* _TASK ITEM_
Reproduce all of the material, keeping each line intact.
◇ ◇ ◇ ◇ ◇ ◇ ◇
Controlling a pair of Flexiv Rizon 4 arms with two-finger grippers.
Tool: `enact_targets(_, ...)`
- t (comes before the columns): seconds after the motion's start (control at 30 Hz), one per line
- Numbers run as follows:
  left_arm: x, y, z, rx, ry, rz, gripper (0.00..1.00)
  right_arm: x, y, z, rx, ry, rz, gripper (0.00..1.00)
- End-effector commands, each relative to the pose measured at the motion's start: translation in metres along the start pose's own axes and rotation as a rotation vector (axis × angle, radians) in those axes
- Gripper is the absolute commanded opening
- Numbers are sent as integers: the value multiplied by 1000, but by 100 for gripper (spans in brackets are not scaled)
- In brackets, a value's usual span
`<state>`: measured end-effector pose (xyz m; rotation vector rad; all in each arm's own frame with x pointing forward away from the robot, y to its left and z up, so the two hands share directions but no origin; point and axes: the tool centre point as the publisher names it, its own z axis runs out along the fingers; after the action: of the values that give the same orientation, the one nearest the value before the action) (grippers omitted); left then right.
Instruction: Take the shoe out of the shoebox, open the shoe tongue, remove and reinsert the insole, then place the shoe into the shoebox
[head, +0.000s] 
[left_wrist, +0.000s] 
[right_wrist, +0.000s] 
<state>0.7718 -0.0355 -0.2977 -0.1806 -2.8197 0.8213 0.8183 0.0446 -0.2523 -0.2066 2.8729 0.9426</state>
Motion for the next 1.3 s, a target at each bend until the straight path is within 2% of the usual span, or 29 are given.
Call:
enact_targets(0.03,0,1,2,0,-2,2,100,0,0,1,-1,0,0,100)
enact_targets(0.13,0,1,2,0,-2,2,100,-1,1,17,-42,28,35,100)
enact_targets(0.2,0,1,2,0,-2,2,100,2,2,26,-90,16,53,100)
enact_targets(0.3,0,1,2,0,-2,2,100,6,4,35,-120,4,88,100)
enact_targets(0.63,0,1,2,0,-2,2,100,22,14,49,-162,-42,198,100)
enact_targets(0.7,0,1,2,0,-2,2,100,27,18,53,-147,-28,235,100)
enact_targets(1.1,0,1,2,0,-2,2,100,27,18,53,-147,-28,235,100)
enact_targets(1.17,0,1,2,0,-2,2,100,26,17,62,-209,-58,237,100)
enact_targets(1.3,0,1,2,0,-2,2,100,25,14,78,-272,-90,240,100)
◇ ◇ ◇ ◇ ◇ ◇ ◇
* _TASK OUTPUT_
Controlling a pair of Flexiv Rizon 4 arms with two-finger grippers.
Tool: `enact_targets(_, ...)`
- t (comes before the columns): seconds after the motion's start (control at 30 Hz), one per line
- Numbers run as follows:
  left_arm: x, y, z, rx, ry, rz, gripper (0.00..1.00)
  right_arm: x, y, z, rx, ry, rz, gripper (0.00..1.00)
- End-effector commands, each relative to the pose measured at the motion's start: translation in metres along the start pose's own axes and rotation as a rotation vector (axis × angle, radians) in those axes
- Gripper is the absolute commanded opening
- Numbers are sent as integers: the value multiplied by 1000, but by 100 for gripper (spans in brackets are not scaled)
- In brackets, a value's usual span
`<state>`: measured end-effector pose (xyz m; rotation vector rad; all in each arm's own frame with x pointing forward away from the robot, y to its left and z up, so the two hands share directions but no origin; point and axes: the tool centre point as the publisher names it, its own z axis runs out along the fingers; after the action: of the values that give the same orientation, the one nearest the value before the action) (grippers omitted); left then right.
Instruction: Take the shoe out of the shoebox, open the shoe tongue, remove and reinsert the insole, then place the shoe into the shoebox
[head, +0.000s] 
[left_wrist, +0.000s] 
[right_wrist, +0.000s] 
<state>0.7718 -0.0355 -0.2977 -0.1806 -2.8197 0.8213 0.8183 0.0446 -0.2523 -0.2066 2.8729 0.9426</state>
Motion for the next 1.3 s, a target at each bend until the straight path is within 2% of the usual span, or 29 are given.
Call:
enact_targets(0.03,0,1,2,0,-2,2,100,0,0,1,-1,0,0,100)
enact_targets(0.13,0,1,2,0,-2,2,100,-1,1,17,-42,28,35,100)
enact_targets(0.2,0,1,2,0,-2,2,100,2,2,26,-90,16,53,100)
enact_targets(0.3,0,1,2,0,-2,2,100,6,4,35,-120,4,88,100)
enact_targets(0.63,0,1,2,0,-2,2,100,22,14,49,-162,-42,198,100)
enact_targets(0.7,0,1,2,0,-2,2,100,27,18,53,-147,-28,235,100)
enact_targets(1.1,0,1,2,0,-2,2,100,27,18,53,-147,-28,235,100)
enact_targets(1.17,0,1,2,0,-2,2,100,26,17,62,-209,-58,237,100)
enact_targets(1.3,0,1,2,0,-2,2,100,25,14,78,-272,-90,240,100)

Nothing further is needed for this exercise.